Blackrock’s global strategist Russ Koesterich says: “Our view is that given the softness in the economic data and the lack of inflationary pressures outside of oil prices, the Fed will announce only a modest reduction in the rate of their asset purchase program.
“Specifically, we expect the Fed will reduce the size of their monthly asset purchases from its current level of $85 billion to somewhere between $70 and $75 billion. Additionally, since this sort of reduction appears to already be priced into the markets, we think that long-term interest rates should be relatively contained over the coming months.”
Koesterich says the Fed will not cut back more partly because it doesn’t have too because inflation pressures are almost nonexistent.
The note says: “Last week’s release of August’s producer price inflation data helped confirm this benign environment. Producer prices were up only a modest 1.4% on a year-over-year basis, and without the more volatile food and energy components, prices rose only 1.1%, the lowest level since the summer of 2010.”
The firm notes that the economic recovery remains shaky. “Job growth has not accelerated and wages and consumption remain soft. The housing market has grown as a source of concern, given the tight relationship between interest rates and housing. With interest rates rising over the past few months, mortgage rates have been climbing. This situation has already had a negative impact on housing activity and has severely curtailed refinancing. The Fed will be wary about taking any action that could put the housing recovery in jeopardy and does not want to see a steep backup in yields”.
Koesterich says that it is high yield bonds and emerging markets equities that should benefit though the recent volatility will remain.

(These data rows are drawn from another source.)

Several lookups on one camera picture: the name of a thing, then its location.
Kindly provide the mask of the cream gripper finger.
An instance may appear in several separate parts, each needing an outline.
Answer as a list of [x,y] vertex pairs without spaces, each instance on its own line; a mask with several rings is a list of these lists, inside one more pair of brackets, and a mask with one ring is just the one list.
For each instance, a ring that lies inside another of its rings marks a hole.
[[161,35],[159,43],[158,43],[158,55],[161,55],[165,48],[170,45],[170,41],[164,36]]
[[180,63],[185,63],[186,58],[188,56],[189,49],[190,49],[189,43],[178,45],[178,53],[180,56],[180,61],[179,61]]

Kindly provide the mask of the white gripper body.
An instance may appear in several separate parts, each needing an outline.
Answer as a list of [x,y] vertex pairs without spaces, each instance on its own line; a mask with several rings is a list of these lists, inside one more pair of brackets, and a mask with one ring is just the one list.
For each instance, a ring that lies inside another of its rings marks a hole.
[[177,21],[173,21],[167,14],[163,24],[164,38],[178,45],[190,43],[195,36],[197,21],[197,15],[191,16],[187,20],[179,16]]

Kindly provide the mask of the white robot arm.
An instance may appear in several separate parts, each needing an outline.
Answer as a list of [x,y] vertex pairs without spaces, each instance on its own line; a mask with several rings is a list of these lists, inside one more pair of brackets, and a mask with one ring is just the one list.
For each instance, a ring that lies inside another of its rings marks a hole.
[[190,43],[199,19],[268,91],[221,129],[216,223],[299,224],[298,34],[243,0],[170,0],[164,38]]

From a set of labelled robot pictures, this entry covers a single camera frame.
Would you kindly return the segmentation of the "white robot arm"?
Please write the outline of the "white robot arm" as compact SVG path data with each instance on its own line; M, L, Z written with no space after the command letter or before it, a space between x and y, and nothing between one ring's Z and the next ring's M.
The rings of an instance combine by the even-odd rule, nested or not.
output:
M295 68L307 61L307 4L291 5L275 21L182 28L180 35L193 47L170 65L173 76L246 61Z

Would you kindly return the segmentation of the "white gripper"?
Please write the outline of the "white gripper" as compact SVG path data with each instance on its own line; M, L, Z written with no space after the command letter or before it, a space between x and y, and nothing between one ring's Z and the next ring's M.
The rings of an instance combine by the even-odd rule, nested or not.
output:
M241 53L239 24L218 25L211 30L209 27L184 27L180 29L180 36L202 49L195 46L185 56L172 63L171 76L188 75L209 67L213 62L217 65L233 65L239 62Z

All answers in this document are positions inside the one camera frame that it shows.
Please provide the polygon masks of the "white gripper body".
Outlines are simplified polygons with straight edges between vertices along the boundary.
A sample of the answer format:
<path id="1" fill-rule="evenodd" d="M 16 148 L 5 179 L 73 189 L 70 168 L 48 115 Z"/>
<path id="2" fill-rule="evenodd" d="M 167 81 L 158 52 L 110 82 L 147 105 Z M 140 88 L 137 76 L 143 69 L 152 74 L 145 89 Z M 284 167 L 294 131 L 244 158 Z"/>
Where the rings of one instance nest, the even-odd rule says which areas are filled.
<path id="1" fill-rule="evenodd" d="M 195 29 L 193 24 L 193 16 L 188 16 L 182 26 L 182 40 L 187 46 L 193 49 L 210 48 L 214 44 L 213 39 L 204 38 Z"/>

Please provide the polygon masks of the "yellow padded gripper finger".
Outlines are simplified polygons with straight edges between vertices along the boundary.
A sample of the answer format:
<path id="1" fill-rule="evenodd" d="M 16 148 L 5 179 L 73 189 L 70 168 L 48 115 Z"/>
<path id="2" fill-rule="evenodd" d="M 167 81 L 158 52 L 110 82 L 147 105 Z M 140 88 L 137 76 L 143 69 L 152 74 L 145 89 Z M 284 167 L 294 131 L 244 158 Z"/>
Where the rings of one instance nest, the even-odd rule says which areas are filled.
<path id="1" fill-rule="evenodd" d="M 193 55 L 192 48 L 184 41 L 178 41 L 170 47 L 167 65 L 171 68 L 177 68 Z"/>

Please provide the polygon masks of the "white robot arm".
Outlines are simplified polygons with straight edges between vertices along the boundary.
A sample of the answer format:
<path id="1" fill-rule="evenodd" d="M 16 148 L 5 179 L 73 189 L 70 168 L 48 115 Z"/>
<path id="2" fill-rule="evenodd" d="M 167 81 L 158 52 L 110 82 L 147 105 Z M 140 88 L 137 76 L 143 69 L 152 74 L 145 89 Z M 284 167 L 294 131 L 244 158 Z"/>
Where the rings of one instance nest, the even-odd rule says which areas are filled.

The note continunes: “There will be a great deal of focus around the question of when the Fed intends to actually increase short-term rates, which we continue to believe won’t happen for some time. However expectations for a taper lite appear to be reflected in the markets, meaning that absent stronger economic data, interest rates are likely to remain range-bound for the coming months”.
Blackrock says that in the near term, high yield bonds should benefit from an environment of stable rates and a slowly improving economy. Another asset class to consider is emerging markets equities. “This area has been punished in recent quarters as higher interest rates and a stronger US dollar have been putting pressure on many emerging markets currencies. A more stable interest rate environment should translate into better performance for emerging markets equities, a trend that we have already started to see in recent weeks”.